Exercise prompt
Only the lines from the beginning of the data through the line holding "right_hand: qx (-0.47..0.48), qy" belong in the answer, printed exactly and without pictures.

Dataset section
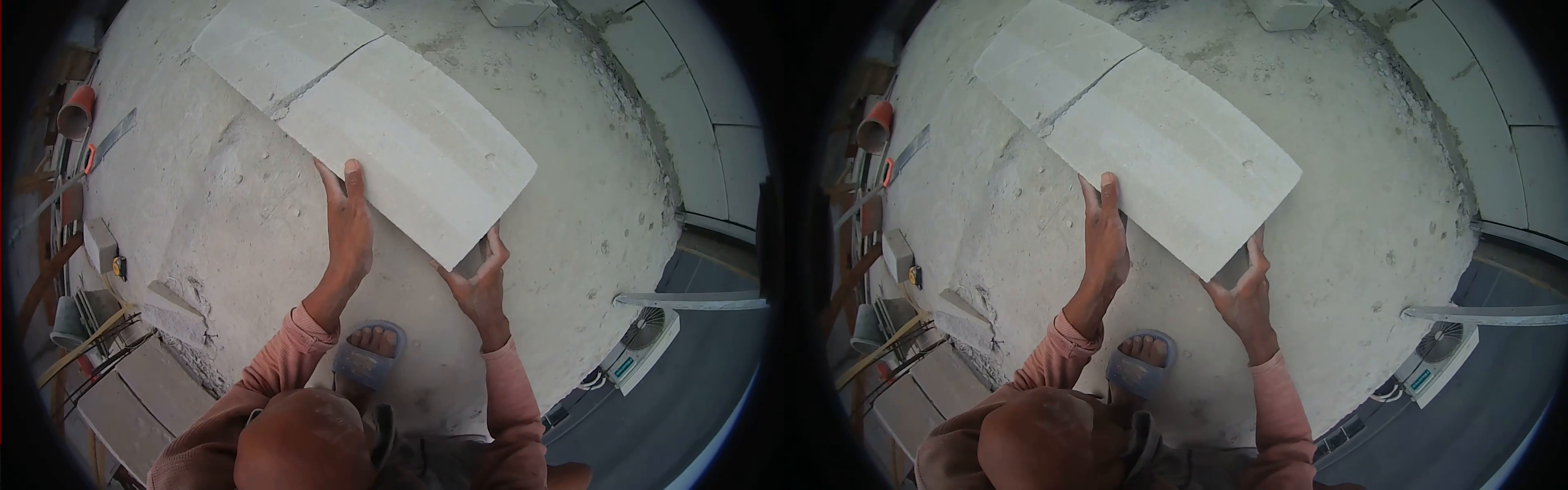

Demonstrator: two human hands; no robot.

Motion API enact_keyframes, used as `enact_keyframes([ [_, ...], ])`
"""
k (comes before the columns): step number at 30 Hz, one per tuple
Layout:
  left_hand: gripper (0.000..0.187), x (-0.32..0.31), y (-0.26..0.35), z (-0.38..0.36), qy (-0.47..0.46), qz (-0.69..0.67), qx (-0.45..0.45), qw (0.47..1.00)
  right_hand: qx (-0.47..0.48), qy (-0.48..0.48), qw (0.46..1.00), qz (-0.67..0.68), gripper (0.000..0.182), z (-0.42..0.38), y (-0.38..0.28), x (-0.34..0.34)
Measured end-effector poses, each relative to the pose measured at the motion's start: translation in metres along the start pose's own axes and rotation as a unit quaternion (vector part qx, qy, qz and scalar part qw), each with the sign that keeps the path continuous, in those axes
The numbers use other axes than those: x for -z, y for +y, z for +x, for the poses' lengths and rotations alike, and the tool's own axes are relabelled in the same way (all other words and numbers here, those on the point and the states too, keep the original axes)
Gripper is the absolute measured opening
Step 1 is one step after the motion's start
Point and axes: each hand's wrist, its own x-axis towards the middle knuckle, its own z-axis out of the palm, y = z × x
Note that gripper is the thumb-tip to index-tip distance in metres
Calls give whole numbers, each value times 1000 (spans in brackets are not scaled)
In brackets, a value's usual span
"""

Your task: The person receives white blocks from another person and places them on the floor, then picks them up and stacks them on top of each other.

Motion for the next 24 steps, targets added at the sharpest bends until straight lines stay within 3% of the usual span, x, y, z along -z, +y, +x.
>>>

Output for this task
Demonstrator: two human hands; no robot.

Motion API enact_keyframes, used as `enact_keyframes([ [_, ...], ])`
"""
k (comes before the columns): step number at 30 Hz, one per tuple
Layout:
  left_hand: gripper (0.000..0.187), x (-0.32..0.31), y (-0.26..0.35), z (-0.38..0.36), qy (-0.47..0.46), qz (-0.69..0.67), qx (-0.45..0.45), qw (0.47..1.00)
  right_hand: qx (-0.47..0.48), qy (-0.48..0.48), qw (0.46..1.00), qz (-0.67..0.68), gripper (0.000..0.182), z (-0.42..0.38), y (-0.38..0.28), x (-0.34..0.34)

Besides this answer, nothing more is needed.